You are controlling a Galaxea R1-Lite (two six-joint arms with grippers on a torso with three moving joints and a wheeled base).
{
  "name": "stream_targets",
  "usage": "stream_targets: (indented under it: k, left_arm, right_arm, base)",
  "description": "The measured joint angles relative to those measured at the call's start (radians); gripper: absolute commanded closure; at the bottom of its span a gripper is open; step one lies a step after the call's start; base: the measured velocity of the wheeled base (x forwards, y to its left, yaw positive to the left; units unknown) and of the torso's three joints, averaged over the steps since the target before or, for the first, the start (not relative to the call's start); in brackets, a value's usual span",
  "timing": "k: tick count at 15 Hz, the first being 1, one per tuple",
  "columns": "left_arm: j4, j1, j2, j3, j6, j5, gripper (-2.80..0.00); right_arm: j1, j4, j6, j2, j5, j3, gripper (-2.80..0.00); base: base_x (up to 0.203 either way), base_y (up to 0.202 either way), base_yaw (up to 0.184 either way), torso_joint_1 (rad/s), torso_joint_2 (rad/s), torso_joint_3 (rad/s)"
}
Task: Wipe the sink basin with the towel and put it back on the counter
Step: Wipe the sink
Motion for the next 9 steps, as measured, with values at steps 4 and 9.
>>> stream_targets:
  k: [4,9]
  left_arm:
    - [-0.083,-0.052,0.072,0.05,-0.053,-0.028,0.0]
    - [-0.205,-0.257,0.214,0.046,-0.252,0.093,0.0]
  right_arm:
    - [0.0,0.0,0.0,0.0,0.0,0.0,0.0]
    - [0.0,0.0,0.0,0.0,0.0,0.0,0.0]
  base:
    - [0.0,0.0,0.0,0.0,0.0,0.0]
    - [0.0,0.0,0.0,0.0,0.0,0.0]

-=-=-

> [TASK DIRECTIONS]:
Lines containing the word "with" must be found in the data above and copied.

> [RESULT OF THIS TASK]:
You are controlling a Galaxea R1-Lite (two six-joint arms with grippers on a torso with three moving joints and a wheeled base).
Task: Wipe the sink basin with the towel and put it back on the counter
Motion for the next 9 steps, as measured, with values at steps 4 and 9.

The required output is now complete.